Now that the ants are pointed in the right direction (or just a random direction), you're ready to move them by modifying the move function. Recall that there is no true motion in a cellular automaton; instead, we replace the item in a cell with an item in an adjacent cell. For example, to move the entire grid north by one cell, we would replace it by its neighbors from the south:

    newantgrid = south(oldantgrid);

This would be a reasonable "first approximation" model to the actual movement, so go ahead and try it if you like. Of course, we don't want to move all the ants in a single direction; we want to move each ant in the direction that it's pointing. As with the previous steps, it will simplify things to deal with one direction at a time. We can isolate the cells containing ants pointing in a given direction by making all other cells contain zero; then we make a shifted copy of these isolated ants to "move" them. To isolate the ants pointing in a given direction, we exploit the fact that in Matlab (as in many other programming languages) a yes/no distinction is encoded by 1 (yes) and 0 (no). For example to get a north-shifted copy of the north facing ants we can do:

    Nants = south(N*(newantgrid==N)); % north-shifted ants come from the south

We do the same for the other three directions. Finally, we put all four shifted copies together, prohbiting each copy from contributing to a position already occupied (simple collision avoidance):

    newantgrid = zeros(n);
    newantgrid = newantgrid + Nants .* ~newantgrid;

The .* performs element-by-element multiplcation of two matrices (grids), and the ~ turns every zero element of a grid into a 1 and every non-zero element into a 0; hence, it "masks out" the places where newantgrid already has a non-zero value, preventing us from changing them. Of course, you should add three more lines of code for the remaining three directions.

Changing the Pheromone Concentration

Recall the three rules for changing pheromone concentration:
  1. If there's no ant in a cell, the pheromone decreases by 1 at each time step, with a minimum value of 0.

  2. If an ant leaves a cell, the amount of pheromone increases by 1 (ant deposits pheromone).

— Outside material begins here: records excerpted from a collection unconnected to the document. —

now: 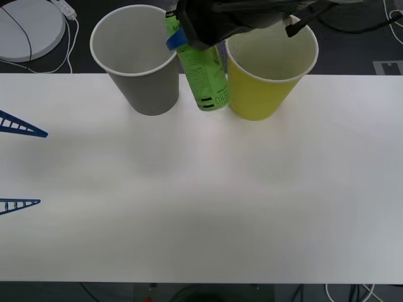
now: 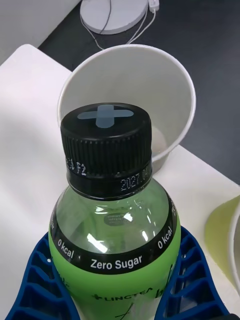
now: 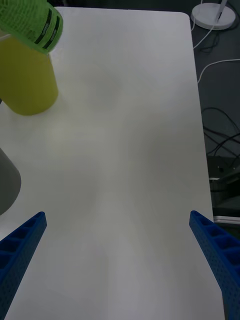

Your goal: Put the can into the green bin and the plastic bottle into the gray bin

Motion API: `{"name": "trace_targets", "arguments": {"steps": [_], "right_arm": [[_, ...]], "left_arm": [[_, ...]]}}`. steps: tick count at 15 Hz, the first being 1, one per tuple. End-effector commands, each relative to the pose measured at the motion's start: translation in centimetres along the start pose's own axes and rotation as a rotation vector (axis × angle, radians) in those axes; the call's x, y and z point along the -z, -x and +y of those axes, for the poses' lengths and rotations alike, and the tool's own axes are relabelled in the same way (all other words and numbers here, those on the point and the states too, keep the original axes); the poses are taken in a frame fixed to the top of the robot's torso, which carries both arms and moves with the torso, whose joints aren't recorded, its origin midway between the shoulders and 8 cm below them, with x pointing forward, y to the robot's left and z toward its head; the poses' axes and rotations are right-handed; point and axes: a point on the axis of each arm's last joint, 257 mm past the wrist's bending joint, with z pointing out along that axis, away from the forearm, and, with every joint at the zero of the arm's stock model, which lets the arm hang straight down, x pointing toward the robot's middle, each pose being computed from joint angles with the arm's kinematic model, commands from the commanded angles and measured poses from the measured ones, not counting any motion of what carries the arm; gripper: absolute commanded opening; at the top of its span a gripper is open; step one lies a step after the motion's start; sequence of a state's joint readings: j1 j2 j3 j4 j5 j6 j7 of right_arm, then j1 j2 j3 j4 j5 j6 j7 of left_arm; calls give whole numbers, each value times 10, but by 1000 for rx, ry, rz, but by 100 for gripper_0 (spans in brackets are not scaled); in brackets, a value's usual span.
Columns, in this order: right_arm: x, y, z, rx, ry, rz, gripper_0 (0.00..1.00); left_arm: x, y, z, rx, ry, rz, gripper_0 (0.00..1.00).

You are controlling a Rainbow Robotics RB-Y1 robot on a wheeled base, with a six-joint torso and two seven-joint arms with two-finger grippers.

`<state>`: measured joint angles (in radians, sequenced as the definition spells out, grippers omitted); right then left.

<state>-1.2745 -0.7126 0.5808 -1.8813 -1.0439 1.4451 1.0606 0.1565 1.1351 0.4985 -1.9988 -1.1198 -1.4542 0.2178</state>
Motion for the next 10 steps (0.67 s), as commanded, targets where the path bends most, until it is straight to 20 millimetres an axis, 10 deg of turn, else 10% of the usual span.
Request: {"name": "trace_targets", "arguments": {"steps": [1,10], "right_arm": [[-7,16,3,-40,-6,39,0],[-37,57,9,-147,-77,119,0]], "left_arm": [[0,0,0,0,0,0,100],[0,0,0,0,0,0,100]]}}
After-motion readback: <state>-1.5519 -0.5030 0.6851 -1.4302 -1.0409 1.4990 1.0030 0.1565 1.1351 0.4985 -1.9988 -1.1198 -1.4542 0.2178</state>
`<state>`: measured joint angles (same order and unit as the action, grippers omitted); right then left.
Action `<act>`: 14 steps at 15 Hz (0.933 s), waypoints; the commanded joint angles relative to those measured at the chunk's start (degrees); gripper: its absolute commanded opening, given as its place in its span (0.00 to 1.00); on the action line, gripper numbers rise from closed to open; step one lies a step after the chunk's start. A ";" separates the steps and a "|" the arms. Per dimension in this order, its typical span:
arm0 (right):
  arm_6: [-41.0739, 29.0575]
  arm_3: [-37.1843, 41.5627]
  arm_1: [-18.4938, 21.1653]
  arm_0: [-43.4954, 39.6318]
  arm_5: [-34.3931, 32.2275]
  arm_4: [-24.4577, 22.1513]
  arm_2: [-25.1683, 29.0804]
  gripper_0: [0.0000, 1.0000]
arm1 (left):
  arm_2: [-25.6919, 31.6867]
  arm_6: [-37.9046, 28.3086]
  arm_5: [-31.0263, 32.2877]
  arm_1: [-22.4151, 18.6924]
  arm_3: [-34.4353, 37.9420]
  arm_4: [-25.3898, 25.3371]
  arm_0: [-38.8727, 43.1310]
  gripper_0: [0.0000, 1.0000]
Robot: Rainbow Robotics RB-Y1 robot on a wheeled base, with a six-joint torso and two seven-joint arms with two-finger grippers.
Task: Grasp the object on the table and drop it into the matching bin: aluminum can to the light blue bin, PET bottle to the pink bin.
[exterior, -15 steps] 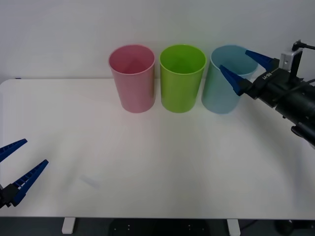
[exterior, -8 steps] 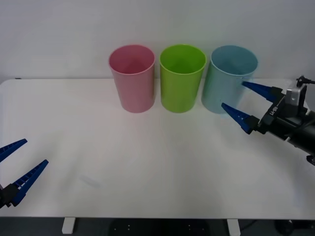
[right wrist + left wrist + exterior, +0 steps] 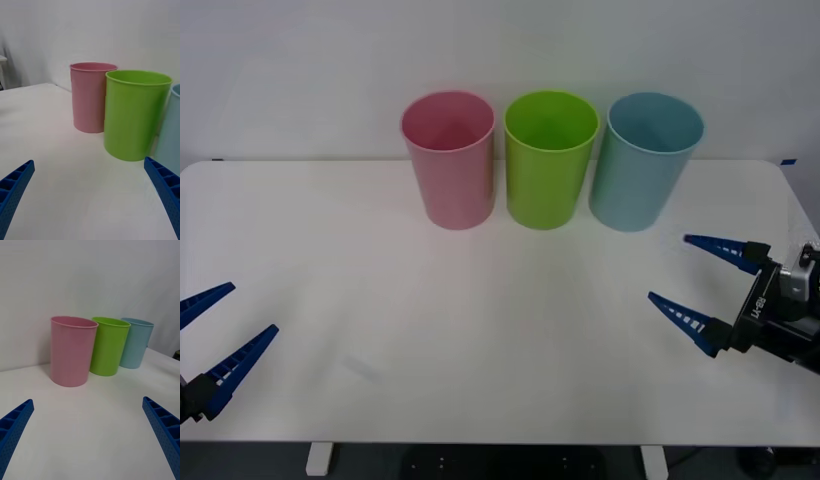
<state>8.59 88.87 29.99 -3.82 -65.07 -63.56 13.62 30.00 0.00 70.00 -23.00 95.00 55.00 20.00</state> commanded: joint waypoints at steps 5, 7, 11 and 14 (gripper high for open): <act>2.48 0.08 -0.02 -5.24 -3.84 -0.25 -0.44 1.00 | 0.00 0.00 0.00 0.00 0.00 0.00 0.00 1.00; 2.04 0.16 -0.11 -5.24 -6.65 -0.25 -0.79 1.00 | 0.00 0.00 0.00 0.00 0.00 0.00 0.00 1.00; 1.69 0.16 -0.11 -5.41 -7.18 -0.25 -2.11 1.00 | 0.00 0.00 0.00 0.00 0.00 0.00 0.00 1.00; 1.69 0.16 -0.11 -5.41 -7.18 -0.25 -2.11 1.00 | 0.00 0.00 0.00 0.00 0.00 0.00 0.00 1.00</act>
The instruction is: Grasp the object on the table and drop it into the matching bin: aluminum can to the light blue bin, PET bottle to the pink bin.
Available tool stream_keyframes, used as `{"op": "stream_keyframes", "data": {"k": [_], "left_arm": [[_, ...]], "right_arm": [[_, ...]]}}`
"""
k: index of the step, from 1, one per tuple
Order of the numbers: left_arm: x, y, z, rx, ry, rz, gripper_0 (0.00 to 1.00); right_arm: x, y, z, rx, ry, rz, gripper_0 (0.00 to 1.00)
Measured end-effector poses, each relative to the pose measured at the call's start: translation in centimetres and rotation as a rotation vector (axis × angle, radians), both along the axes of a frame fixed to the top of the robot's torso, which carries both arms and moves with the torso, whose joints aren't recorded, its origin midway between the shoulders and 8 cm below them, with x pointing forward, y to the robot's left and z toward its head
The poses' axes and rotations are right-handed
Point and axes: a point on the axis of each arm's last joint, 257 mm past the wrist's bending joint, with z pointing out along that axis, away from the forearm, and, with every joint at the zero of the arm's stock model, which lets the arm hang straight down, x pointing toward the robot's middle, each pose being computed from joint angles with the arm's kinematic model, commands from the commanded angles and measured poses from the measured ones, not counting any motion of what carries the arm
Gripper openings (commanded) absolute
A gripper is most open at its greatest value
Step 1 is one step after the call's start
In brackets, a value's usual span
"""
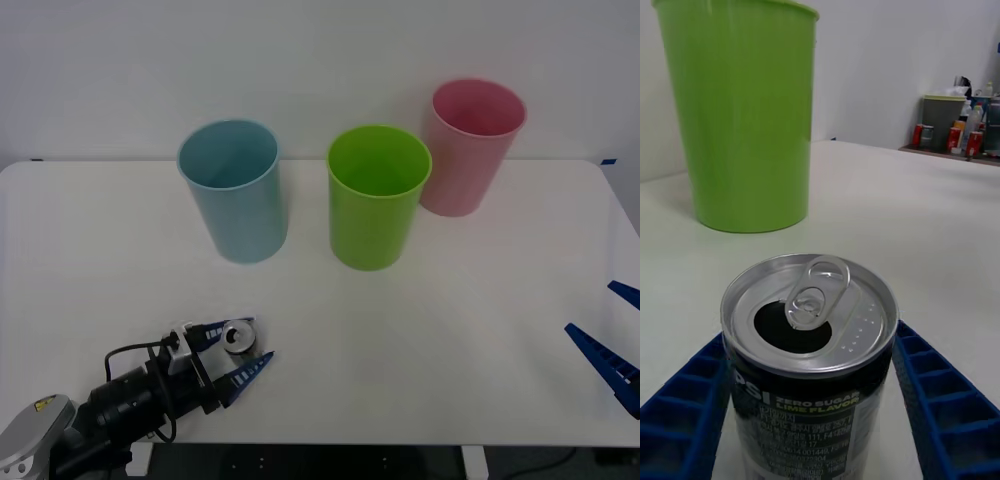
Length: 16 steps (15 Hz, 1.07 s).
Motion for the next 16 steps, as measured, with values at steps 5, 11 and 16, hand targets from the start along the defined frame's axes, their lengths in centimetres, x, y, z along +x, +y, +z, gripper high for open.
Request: {"op": "stream_keyframes", "data": {"k": [5,11,16], "left_arm": [[0.2,0.4,0.1,-0.001,0.000,0.011,0.00],[0.9,1.9,0.9,-0.025,-0.003,0.048,0.00],[1.6,4.7,2.6,-0.056,-0.014,0.088,0.00]], "right_arm": [[0.0,0.0,0.0,0.000,0.000,0.000,1.00],[0.0,0.0,0.0,0.000,0.000,0.000,1.00],[0.0,0.0,0.0,0.000,0.000,0.000,1.00]]}}
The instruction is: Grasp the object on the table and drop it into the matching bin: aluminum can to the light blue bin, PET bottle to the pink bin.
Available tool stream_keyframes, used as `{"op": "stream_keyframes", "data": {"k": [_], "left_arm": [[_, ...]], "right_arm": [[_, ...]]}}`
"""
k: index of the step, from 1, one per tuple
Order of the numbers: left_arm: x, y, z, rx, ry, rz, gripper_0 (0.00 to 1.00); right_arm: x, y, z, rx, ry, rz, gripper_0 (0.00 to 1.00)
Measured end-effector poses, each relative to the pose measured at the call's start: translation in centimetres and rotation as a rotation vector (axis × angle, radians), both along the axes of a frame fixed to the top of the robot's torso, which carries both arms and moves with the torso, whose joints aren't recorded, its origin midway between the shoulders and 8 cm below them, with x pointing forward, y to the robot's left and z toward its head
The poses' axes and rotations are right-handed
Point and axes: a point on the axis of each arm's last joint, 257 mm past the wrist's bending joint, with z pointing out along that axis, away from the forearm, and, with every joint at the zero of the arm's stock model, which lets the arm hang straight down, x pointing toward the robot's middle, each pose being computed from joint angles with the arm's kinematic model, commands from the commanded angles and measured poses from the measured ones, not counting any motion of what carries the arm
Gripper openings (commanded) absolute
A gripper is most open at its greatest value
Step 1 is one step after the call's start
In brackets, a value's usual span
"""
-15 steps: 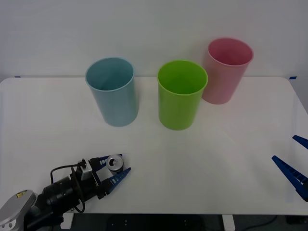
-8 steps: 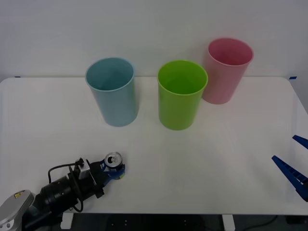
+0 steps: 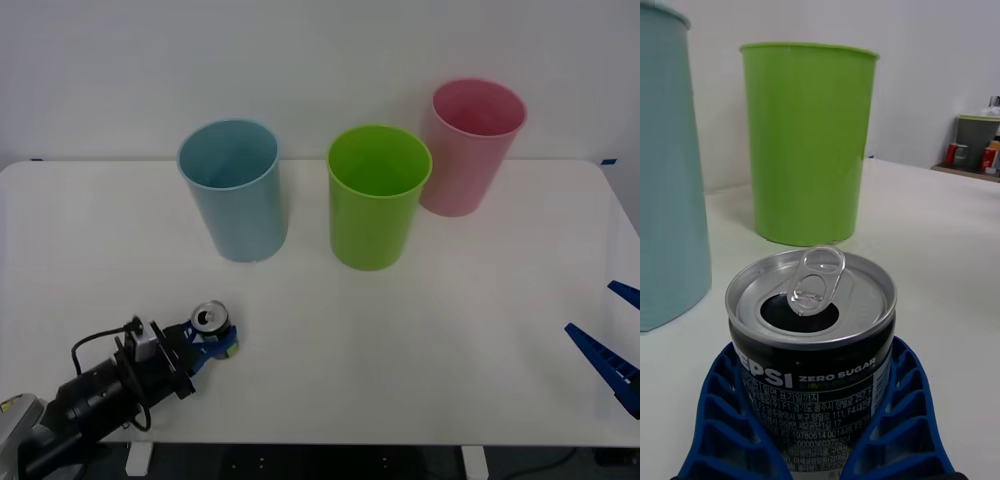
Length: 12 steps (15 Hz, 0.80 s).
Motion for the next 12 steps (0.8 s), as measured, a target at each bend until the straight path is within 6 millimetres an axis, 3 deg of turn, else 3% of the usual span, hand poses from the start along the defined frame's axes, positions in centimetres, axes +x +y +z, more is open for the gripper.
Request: {"op": "stream_keyframes", "data": {"k": [8,12], "left_arm": [[1.3,3.6,5.1,-0.095,-0.044,0.056,0.00],[1.6,4.9,8.5,-0.159,-0.044,0.074,0.00]], "right_arm": [[0.0,0.0,0.0,0.000,0.000,0.000,1.00],[0.0,0.0,0.0,0.000,0.000,0.000,1.00]]}}
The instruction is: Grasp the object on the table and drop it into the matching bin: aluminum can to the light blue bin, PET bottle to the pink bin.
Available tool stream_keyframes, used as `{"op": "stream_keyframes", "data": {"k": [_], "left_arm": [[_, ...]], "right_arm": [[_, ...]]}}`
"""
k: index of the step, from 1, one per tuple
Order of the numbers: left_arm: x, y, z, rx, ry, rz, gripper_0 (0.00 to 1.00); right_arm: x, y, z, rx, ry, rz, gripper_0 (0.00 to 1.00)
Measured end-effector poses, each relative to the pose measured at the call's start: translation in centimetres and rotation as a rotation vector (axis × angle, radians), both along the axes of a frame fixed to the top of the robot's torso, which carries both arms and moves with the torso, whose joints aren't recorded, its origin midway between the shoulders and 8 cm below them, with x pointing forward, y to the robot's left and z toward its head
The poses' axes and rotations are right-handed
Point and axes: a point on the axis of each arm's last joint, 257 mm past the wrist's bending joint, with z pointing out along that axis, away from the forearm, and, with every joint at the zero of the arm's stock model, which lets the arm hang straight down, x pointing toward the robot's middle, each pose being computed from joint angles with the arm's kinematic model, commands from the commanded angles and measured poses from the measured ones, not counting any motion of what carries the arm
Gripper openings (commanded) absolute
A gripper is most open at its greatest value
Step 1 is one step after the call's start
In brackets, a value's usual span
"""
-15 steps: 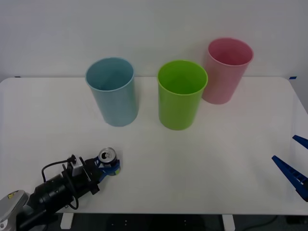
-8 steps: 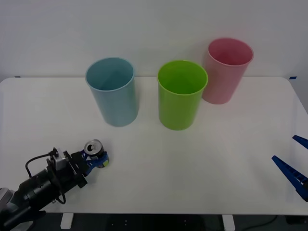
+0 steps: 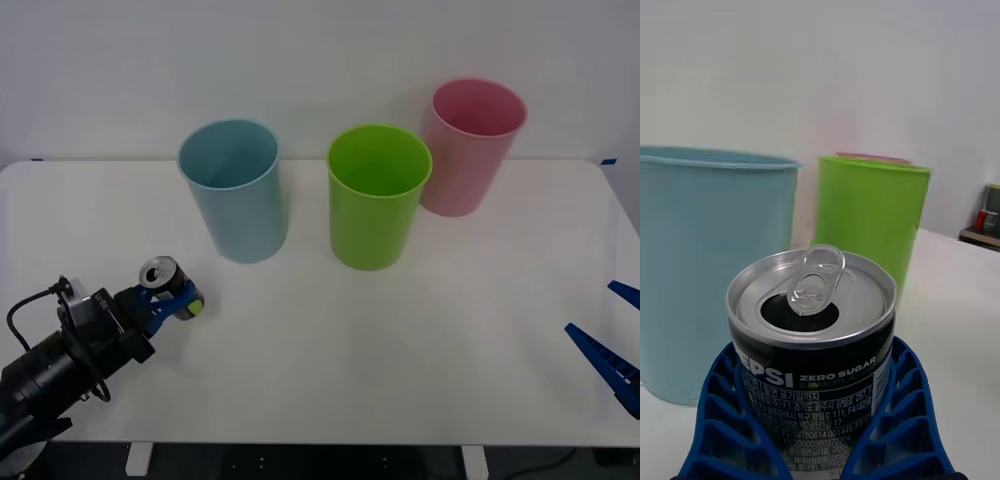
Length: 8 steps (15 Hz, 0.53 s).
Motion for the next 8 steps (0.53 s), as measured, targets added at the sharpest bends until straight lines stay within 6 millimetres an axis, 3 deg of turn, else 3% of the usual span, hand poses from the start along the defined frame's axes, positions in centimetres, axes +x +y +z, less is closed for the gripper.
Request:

  3. So long as there is an ant in a cell, the amount of pheromone in the cell stays constant.
Think about how to modify the pher function to implement each of these, and if you get stuck, we'll work on them together. To prevent the pheromone concentration from dropping below zero, you can do this:

    newphergrid = max(newphergrid, 0);

Because we're using a single digit (0-9) to represent pheromone concentration, we'll also need to cap the amount of pheromone at 9. I'll leave it to you to figure this out, based on the line of code above.

Finishing Up

When you're done, zip up and turn in your lab10 folder, also containing your writeup describing (in ordinary language) what you see as you run the simulation. If you have time left over, try implementing one of the additional projects at the end of Module 11.3. For example, you could another strip of pheromone gradient to the initial grid, or you could compensate for the ants lost to collisions by introducing new ants into the cells not currently occupied, with some probability.